*TASK DIRECTIONS*.
When you reach the line with "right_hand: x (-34" in the listing below, transcribe it and each line after it up to and including the line with "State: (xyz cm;", exactly and with nothing else.
··· MATERIAL SHOWN ···
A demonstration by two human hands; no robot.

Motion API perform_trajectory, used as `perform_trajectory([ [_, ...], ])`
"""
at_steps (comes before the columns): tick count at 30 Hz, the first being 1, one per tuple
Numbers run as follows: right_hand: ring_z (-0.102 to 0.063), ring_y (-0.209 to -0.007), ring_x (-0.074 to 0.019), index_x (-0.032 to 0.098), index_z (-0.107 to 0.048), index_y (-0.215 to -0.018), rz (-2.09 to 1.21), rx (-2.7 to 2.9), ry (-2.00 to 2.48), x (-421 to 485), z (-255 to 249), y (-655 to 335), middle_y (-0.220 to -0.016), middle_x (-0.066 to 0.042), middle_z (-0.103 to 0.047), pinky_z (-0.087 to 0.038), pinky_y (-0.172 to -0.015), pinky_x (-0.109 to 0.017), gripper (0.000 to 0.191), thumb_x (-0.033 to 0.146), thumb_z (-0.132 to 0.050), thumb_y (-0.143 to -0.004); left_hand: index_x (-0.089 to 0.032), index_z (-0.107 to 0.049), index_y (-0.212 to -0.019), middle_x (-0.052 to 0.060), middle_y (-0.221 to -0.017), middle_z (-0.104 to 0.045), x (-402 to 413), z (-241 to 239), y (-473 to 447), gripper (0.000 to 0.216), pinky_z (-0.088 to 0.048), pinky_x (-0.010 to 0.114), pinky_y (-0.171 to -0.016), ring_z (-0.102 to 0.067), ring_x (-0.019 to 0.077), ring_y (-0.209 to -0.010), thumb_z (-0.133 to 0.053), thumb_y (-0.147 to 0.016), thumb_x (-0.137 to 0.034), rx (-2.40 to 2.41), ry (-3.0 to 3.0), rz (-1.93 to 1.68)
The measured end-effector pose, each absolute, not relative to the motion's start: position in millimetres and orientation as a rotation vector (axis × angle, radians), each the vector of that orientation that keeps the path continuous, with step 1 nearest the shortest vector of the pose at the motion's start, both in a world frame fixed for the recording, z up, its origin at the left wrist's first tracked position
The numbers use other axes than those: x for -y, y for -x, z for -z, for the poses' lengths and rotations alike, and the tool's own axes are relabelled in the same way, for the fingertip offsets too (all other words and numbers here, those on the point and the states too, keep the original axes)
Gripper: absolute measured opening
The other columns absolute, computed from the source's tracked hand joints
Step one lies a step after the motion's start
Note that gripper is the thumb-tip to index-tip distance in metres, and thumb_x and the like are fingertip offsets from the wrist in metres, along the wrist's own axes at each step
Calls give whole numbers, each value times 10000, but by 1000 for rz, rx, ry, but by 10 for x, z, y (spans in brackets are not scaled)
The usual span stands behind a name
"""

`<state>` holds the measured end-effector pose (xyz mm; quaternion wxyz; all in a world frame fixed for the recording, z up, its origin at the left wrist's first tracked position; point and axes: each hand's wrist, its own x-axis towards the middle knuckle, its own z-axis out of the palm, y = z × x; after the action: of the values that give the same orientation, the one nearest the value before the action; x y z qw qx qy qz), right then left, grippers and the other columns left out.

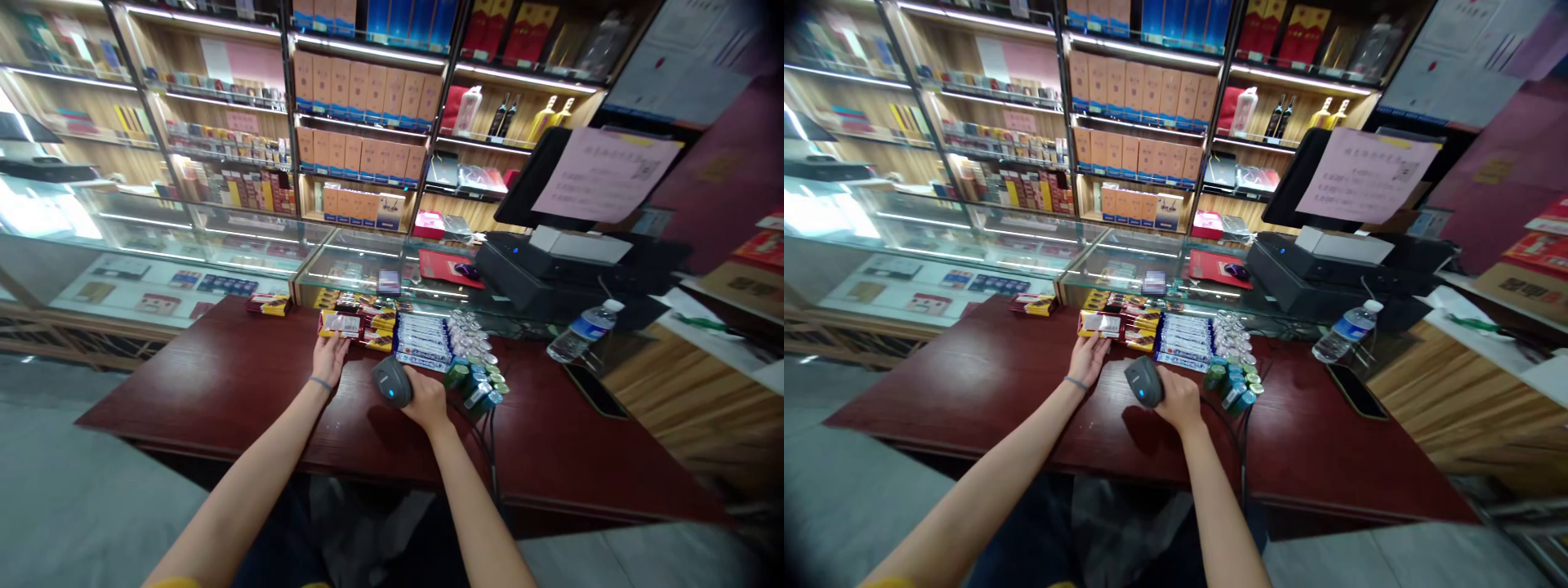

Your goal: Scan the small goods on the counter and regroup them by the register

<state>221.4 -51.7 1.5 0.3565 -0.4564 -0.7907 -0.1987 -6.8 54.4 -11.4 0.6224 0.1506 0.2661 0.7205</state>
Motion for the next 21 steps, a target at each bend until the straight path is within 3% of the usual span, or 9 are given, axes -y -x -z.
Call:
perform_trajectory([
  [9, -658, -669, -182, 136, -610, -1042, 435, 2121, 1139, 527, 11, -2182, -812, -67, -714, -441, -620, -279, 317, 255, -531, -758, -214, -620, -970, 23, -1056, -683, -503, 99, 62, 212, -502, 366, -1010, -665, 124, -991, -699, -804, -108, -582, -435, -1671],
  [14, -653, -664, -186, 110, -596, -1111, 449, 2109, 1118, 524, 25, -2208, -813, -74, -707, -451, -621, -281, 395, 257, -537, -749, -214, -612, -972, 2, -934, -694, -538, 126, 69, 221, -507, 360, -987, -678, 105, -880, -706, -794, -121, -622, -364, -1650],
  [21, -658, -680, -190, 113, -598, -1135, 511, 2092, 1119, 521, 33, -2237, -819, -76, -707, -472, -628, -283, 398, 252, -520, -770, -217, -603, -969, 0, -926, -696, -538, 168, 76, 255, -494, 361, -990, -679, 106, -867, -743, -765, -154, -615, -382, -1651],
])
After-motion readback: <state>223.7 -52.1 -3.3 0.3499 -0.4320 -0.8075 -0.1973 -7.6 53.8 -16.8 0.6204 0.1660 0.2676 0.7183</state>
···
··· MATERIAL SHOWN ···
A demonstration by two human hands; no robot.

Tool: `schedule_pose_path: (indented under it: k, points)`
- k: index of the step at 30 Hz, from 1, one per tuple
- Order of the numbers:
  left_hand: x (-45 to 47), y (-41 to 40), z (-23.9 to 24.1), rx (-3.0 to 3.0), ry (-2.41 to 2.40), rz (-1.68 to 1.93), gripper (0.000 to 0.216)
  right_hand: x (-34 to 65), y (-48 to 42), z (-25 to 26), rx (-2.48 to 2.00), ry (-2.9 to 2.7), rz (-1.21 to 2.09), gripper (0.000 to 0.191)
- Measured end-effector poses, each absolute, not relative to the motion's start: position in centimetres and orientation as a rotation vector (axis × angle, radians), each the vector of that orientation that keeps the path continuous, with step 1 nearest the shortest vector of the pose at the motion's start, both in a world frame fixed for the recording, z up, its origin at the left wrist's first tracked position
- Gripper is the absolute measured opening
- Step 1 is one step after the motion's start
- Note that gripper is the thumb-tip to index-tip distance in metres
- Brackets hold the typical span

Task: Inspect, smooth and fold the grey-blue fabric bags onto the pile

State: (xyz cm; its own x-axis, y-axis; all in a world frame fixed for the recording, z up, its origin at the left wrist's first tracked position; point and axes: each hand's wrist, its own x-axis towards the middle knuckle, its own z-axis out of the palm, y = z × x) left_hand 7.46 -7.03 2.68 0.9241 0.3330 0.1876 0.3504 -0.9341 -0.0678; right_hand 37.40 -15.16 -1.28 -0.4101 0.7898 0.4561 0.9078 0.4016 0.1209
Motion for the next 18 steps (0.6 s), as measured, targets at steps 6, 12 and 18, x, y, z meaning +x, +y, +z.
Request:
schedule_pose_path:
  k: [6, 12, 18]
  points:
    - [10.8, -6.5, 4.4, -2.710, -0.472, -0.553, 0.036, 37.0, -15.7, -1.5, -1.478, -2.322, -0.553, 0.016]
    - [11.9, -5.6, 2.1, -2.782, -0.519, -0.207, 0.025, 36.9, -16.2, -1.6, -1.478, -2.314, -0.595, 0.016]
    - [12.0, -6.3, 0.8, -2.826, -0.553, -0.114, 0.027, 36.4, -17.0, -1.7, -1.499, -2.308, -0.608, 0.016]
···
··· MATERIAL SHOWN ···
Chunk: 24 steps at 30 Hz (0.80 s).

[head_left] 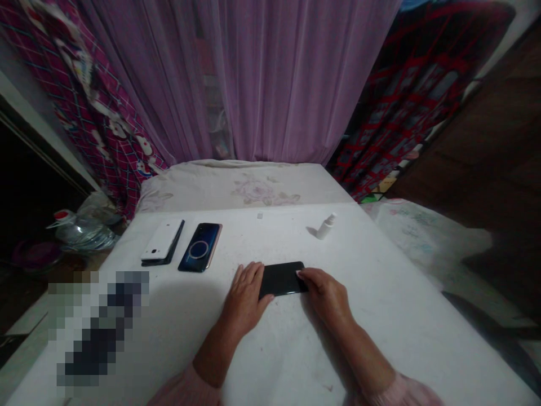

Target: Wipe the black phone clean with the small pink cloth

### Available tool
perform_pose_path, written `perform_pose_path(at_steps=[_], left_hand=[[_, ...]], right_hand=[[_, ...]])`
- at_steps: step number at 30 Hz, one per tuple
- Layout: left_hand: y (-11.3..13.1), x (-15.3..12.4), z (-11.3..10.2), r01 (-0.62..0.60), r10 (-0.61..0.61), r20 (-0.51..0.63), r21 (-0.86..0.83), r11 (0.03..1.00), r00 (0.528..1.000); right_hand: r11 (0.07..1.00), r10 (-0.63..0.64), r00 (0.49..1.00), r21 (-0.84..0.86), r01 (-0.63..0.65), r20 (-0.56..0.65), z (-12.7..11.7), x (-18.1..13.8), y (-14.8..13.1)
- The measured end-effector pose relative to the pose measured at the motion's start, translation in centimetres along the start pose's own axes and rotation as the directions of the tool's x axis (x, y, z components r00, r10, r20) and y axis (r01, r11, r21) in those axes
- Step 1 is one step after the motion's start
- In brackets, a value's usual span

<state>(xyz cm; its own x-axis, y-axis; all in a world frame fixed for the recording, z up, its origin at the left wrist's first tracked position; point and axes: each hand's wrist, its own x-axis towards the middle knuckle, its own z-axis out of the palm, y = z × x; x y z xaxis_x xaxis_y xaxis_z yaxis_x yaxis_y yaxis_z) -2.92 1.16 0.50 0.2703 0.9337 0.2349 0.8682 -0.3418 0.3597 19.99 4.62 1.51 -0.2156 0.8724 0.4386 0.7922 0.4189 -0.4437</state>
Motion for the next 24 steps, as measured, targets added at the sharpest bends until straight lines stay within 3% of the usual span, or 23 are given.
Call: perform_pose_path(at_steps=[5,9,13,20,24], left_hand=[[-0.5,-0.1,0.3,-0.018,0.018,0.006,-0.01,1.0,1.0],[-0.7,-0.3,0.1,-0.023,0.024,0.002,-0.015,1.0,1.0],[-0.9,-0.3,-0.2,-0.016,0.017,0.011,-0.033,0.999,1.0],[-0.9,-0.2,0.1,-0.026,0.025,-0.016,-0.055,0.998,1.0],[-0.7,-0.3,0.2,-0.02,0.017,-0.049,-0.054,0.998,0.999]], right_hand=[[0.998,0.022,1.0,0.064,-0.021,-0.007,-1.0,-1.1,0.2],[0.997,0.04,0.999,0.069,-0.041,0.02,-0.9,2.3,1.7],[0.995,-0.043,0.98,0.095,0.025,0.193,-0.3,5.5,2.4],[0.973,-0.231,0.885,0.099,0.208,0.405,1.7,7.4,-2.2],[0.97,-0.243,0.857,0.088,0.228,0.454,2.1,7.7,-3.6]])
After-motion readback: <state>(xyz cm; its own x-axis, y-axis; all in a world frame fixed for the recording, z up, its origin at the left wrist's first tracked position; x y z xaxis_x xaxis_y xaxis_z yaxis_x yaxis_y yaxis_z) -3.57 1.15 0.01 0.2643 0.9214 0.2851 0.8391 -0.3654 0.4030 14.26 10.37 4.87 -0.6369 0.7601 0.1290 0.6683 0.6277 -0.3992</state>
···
*RESULT FOR THIS TASK*.
  right_hand: x (-34 to 65), y (-48 to 42), z (-25 to 26), rx (-2.48 to 2.00), ry (-2.9 to 2.7), rz (-1.21 to 2.09), gripper (0.000 to 0.191)
- Measured end-effector poses, each absolute, not relative to the motion's start: position in centimetres and orientation as a rotation vector (axis × angle, radians), each the vector of that orientation that keeps the path continuous, with step 1 nearest the shortest vector of the pose at the motion's start, both in a world frame fixed for the recording, z up, its origin at the left wrist's first tracked position
- Gripper is the absolute measured opening
- Step 1 is one step after the motion's start
- Note that gripper is the thumb-tip to index-tip distance in metres
- Brackets hold the typical span

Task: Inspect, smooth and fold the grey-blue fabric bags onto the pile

State: (xyz cm; its own x-axis, y-axis; all in a world frame fixed for the recording, z up, its origin at the left wrist's first tracked position; point and axes: each hand's wrist, its own x-axis towards the middle knuckle, its own z-axis out of the palm, y = z × x) left_hand 7.46 -7.03 2.68 0.9241 0.3330 0.1876 0.3504 -0.9341 -0.0678; right_hand 37.40 -15.16 -1.28 -0.4101 0.7898 0.4561 0.9078 0.4016 0.1209

Nothing else belongs to the answer.